Well, that about wraps up our Halloween special on "Worldview." Did we scare you? Stick around, though. "Chronicle" is up next.


WALCOTT: Two Russians and an American are leading an expedition that could bring in a new era of space exploration. The space team will be the first people to live at the International Space Station. It took a lot of preparation for the mission that could blaze a path for possible trips to other planets.

Here's Miles O'Brien.


MILES O'BRIEN, CNN SPACE CORRESPONDENT (voice-over): The first keepers of the International Space Station were having a tough time keeping up with the clock on the morning we caught up with them. Inside a full-sized simulator at the cosmonaut training center in Star City, Russia, they were practicing an important task scheduled for the first day of their four-month stay at the outpost: connecting laptop computers.

But the instructions were confusing. UNIDENTIFIED MALE: We don't really need the server.

O'BRIEN: And what was slated to take 20 minutes of their valuable mission time took more than an hour in rehearsal.

BILL SHEPHERD, COMMANDER: It was hard today. It's going to be harder in space because finding stuff, keeping everything in one pile is going to be a whole lot more difficult up there.
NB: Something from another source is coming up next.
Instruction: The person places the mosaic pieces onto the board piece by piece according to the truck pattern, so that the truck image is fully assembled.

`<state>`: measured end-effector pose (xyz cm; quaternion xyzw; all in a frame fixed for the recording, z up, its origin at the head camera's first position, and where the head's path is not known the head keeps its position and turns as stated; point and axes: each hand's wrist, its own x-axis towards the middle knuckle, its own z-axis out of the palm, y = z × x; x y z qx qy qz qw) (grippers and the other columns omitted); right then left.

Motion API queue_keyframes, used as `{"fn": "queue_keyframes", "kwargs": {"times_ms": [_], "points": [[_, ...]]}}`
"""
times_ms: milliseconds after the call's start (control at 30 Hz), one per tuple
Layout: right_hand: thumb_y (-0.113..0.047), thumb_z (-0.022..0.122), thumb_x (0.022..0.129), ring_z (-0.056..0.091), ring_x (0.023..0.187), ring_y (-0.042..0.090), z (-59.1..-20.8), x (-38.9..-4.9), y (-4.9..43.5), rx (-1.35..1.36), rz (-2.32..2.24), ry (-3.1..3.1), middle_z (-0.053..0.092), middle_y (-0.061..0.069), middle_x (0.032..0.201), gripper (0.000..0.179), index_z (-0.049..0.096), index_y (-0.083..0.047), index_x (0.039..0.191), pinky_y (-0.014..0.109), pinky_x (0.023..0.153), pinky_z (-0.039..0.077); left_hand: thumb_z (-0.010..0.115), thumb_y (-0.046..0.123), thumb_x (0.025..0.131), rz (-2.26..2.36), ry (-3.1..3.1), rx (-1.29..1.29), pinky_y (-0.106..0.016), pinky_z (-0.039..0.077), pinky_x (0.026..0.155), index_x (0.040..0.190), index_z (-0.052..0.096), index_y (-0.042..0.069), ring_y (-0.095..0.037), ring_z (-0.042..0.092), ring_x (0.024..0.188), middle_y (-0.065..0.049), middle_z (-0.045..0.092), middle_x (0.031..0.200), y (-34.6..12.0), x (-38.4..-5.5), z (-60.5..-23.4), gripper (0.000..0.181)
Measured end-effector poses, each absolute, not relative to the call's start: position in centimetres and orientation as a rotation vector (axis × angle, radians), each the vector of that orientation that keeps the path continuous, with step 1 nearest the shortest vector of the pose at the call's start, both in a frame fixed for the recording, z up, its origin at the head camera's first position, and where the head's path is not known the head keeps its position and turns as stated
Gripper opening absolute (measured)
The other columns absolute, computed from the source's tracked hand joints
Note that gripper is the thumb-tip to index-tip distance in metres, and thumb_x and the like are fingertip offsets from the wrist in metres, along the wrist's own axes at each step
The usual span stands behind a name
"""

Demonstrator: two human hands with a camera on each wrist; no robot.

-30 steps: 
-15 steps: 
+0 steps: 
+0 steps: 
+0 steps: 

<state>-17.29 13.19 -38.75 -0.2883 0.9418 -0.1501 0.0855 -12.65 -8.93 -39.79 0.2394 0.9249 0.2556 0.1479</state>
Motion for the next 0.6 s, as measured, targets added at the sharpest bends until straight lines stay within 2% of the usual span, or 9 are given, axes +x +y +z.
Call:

O'BRIEN: And there is little time to spare. Their to-do list for this mission is daunting despite its deceptively simple goal.

SHEPHERD: Go to space, get on board, turn on the lights, crank it up, see if it works.

O'BRIEN: But to a man, U.S. commander Bill Shepherd and Russian crewmembers Yuri Gidzenko and Sergei Krikalev, are embarking on their odyssey convinced it will be anything but straightforward.

(on camera): Would you be surprised if you didn't have your hands full with a lot of problems? I mean, it's...

SERGEI KRIKALEV, COSMONAUT: I would. I know it couldn't happen because we have so many different systems, and we expecting problems from all of them.

O'BRIEN (on camera): There could be no question this crew is well trained for the space marathon that lies ahead. In fact, they have been preparing to be station keepers here in Star City and in Houston for about four years. But that was not by design. They were held up and strung along just like everything else in this far flung international partnership.

(voice-over): Through it all, the three space farers say they have forged strong bonds of friendship and respect -- bonds that will be put to the test over the next four months. Sergei Krikalev should know: He logged more than 450 days on the Mir space station.

KRIKALEV: You have to be able to keep your emotion under control. You have to be patient because it's like marathon: you have to put up with all difficulties during all this flight.

O'BRIEN: But Commander Shepherd is more concerned about the relationship with ground controllers, particularly in Houston, where they are more accustomed to planning shuttle missions down to five- minute increments.

SHEPHERD: Our experience on the shuttle is very scheduled, very time-driven, very scripted. We have got to be careful that we step away from that on this station and kind of do it differently.

O'BRIEN: There is no question this is a different kind of space mission. And when things don't go as planned, the problem may not be something Houston or anyone else on the ground can solve.

Miles O'Brien, CNN, Star City, Russia. (END VIDEOTAPE)

WALCOTT: That's history in the making.

Well, that wraps up today's show. From all of us here at NEWSROOM, have a great day.